● **TASK TO CARRY OUT**
Beginning with the first line below, please restate each line exactly, down to and including the line containing "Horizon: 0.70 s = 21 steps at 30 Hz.".

____ DATA TO EXAMINE

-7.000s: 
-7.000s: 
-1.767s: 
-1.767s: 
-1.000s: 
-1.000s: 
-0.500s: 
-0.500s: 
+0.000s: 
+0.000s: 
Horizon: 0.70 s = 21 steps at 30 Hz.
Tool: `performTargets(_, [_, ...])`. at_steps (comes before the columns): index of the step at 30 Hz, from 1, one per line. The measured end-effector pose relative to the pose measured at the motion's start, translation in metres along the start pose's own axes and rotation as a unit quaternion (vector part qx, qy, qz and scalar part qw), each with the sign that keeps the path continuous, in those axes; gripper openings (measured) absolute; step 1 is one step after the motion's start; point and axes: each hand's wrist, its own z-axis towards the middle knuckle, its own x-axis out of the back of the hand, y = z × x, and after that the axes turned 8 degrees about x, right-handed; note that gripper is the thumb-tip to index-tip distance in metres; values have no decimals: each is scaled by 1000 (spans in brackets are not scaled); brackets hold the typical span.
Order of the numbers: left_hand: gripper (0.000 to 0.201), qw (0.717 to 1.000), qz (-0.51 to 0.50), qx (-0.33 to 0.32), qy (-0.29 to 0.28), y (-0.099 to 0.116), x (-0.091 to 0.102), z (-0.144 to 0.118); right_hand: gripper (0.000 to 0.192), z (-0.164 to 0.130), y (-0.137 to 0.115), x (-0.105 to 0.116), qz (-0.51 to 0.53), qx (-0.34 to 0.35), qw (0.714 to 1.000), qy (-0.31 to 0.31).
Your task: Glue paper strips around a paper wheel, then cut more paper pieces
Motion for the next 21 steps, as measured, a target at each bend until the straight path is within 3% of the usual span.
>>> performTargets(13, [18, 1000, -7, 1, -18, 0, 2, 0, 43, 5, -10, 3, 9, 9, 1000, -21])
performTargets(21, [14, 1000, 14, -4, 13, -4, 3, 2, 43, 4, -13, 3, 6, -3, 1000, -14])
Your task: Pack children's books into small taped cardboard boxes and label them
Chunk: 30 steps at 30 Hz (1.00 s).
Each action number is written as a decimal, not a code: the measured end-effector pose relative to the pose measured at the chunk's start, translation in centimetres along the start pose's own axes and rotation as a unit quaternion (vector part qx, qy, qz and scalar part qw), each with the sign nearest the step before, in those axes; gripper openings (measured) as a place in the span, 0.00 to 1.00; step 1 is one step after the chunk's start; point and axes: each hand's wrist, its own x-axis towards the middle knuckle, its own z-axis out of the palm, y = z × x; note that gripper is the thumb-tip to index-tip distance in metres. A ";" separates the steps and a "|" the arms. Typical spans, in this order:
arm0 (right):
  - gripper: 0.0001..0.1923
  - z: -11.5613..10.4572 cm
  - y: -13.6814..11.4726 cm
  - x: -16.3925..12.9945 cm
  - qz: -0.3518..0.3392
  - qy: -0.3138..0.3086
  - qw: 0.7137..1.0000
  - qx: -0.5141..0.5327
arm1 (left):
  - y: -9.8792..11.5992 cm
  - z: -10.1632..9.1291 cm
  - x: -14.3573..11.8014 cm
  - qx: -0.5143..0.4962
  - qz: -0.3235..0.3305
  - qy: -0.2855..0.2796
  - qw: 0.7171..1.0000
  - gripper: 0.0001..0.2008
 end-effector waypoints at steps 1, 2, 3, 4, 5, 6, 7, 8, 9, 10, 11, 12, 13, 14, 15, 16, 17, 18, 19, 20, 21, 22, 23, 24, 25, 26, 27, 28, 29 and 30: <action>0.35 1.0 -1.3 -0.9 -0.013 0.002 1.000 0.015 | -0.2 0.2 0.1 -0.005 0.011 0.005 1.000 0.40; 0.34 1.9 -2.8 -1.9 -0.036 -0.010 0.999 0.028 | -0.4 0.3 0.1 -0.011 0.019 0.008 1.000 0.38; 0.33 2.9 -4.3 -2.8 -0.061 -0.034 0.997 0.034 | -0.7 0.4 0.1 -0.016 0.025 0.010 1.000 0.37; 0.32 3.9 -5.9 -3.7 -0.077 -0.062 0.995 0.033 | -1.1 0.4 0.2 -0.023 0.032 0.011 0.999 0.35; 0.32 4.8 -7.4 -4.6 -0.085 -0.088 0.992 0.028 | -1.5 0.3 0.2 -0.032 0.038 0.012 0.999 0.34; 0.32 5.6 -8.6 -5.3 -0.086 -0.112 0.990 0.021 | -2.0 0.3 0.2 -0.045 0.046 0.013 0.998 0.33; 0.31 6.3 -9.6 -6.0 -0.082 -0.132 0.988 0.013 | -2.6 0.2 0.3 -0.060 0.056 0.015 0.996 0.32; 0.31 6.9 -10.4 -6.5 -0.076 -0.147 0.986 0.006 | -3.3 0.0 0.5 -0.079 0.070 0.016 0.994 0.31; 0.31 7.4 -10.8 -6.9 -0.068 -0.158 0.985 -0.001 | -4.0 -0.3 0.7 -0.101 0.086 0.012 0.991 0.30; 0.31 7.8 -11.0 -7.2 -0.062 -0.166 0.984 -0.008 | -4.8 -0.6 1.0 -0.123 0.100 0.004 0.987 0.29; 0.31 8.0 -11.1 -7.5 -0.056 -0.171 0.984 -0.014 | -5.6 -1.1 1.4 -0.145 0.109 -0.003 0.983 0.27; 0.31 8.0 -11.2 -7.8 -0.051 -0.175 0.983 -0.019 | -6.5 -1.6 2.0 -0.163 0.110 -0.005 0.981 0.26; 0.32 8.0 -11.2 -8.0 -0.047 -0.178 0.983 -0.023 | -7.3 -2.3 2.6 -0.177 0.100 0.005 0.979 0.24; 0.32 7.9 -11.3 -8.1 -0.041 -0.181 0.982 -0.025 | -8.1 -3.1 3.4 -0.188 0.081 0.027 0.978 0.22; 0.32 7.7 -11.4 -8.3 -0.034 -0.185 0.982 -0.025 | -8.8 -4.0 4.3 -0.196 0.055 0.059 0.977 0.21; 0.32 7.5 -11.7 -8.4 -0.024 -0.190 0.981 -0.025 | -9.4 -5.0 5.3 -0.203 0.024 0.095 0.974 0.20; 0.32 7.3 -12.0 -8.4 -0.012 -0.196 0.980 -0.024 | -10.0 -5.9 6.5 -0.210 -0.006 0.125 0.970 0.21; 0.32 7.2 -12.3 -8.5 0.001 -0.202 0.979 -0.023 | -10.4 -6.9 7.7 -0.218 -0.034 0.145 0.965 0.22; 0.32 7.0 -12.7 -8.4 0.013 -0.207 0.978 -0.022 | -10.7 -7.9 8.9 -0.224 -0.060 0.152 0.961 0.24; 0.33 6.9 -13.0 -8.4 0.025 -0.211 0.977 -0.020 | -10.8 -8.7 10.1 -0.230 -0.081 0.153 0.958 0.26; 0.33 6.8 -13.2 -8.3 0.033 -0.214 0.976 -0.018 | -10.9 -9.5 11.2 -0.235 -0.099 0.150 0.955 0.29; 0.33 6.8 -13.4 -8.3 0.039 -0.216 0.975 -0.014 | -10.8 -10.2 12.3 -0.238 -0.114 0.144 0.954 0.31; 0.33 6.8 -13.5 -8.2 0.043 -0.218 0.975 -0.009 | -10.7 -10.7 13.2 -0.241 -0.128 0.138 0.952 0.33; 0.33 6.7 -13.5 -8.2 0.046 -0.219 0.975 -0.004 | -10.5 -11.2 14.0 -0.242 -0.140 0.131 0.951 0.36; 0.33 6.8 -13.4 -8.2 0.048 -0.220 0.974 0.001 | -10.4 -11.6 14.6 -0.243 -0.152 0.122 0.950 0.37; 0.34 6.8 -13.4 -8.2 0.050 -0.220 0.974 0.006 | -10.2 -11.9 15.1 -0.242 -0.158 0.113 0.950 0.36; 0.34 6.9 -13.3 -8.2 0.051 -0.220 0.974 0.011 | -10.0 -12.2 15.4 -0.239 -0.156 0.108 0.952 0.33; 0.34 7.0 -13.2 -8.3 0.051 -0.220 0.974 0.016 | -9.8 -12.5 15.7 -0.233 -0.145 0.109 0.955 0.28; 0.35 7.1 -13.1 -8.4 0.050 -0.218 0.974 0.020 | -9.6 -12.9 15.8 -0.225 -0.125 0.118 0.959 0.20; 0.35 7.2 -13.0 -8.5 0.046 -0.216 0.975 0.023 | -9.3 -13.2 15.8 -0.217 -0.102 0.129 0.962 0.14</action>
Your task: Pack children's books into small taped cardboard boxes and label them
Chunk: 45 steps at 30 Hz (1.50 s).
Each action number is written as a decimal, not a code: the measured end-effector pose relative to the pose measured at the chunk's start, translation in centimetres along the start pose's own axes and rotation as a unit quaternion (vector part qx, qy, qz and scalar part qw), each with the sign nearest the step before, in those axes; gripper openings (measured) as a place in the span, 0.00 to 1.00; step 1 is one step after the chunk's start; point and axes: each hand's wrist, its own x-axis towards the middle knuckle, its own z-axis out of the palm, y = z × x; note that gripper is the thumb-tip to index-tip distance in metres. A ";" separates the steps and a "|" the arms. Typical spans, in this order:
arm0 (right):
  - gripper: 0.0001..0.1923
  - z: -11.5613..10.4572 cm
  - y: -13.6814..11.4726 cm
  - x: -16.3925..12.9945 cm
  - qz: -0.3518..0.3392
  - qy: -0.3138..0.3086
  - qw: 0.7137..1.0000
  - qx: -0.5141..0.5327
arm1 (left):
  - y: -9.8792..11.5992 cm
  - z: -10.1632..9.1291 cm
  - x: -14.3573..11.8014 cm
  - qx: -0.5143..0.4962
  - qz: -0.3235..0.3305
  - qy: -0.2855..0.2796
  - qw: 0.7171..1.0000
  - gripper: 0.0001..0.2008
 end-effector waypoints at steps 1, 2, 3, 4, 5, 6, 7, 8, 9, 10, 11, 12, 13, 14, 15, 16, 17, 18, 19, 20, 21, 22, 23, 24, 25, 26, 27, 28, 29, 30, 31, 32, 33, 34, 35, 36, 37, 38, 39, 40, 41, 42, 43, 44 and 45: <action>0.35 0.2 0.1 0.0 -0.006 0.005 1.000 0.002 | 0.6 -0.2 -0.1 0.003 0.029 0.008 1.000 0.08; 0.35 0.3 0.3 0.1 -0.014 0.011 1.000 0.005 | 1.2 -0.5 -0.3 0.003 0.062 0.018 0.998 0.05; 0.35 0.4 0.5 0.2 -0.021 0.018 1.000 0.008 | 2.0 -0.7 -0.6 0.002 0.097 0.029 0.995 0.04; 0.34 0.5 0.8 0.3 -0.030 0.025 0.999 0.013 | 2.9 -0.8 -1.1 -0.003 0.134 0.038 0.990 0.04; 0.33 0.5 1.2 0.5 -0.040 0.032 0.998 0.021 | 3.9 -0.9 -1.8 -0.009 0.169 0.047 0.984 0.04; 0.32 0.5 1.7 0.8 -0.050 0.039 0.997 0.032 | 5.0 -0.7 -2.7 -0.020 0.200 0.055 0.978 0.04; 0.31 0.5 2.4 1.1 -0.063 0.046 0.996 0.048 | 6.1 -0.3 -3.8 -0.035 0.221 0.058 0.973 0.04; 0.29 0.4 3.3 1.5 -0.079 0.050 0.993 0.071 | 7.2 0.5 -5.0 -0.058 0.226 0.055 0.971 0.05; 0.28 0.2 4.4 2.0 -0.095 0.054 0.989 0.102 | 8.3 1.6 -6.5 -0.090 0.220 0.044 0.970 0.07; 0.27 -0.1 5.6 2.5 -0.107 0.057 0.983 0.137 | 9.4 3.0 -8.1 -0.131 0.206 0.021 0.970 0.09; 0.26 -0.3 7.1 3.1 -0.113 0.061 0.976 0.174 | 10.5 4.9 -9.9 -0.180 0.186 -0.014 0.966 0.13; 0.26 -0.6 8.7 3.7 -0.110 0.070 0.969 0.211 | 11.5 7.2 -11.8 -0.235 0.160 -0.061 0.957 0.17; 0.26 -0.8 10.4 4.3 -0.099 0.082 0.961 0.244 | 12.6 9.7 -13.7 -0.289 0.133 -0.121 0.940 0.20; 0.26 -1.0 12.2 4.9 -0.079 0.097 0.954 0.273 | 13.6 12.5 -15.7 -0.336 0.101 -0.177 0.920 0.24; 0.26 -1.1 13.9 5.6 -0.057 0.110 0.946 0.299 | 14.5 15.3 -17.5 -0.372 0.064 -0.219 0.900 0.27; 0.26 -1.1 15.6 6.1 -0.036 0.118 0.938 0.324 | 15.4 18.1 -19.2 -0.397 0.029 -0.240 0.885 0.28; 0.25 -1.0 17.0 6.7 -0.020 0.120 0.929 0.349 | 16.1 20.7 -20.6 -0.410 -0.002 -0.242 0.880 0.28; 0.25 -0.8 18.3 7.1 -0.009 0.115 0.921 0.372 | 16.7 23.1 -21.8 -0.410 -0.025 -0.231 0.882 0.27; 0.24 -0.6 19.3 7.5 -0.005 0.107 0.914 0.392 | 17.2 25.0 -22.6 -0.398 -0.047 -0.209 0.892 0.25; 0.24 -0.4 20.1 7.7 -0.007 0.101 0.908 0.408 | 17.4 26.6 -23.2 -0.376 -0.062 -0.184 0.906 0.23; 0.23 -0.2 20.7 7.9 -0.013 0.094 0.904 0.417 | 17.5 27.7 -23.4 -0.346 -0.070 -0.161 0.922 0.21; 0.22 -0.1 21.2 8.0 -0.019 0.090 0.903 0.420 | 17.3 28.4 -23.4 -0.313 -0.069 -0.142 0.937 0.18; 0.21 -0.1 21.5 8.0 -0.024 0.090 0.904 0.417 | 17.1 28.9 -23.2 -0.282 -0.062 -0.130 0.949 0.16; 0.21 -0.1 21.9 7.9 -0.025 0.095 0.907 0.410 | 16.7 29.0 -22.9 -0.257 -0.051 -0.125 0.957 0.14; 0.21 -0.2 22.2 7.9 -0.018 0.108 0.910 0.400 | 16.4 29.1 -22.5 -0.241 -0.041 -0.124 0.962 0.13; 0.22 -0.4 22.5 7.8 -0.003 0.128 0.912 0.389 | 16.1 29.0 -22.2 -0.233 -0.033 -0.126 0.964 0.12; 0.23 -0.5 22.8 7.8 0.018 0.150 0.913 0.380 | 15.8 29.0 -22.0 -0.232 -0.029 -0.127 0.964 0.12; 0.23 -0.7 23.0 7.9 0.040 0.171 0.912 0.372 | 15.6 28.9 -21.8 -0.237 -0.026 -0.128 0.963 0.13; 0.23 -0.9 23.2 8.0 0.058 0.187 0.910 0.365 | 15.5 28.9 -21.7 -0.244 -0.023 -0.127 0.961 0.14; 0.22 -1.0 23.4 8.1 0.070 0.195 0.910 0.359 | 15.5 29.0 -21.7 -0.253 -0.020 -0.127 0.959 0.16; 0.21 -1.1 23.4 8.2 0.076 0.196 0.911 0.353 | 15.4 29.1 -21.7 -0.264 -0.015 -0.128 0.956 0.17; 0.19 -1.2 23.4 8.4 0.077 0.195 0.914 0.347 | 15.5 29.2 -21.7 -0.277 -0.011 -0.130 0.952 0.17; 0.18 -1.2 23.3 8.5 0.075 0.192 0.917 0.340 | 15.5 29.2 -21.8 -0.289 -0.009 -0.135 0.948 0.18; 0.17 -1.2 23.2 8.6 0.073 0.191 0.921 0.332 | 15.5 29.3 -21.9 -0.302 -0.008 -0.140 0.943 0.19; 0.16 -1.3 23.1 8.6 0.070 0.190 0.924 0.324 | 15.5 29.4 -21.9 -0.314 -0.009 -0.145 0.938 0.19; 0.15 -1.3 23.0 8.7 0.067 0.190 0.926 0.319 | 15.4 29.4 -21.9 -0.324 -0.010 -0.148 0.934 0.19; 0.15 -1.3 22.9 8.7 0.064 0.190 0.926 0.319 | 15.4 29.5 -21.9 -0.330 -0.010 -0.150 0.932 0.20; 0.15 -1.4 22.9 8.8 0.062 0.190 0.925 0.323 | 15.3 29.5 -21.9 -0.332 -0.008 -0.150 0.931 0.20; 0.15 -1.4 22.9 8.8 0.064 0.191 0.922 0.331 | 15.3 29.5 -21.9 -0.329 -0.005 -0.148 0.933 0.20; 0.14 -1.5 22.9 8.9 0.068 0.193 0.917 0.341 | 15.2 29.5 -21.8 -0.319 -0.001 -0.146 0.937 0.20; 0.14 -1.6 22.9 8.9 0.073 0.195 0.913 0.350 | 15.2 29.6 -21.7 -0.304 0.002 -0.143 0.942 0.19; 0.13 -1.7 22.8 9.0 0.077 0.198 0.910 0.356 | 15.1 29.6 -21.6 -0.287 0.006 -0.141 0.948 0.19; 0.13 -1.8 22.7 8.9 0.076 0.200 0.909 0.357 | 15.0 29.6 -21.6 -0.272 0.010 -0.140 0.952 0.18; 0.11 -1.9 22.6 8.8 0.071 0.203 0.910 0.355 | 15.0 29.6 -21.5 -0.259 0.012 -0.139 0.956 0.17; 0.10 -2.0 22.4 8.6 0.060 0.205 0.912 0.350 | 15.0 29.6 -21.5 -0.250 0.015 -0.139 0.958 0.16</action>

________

● **TASK RESULT**
-7.000s: 
-7.000s: 
-1.767s: 
-1.767s: 
-1.000s: 
-1.000s: 
-0.500s: 
-0.500s: 
+0.000s: 
+0.000s: 
Horizon: 0.70 s = 21 steps at 30 Hz.

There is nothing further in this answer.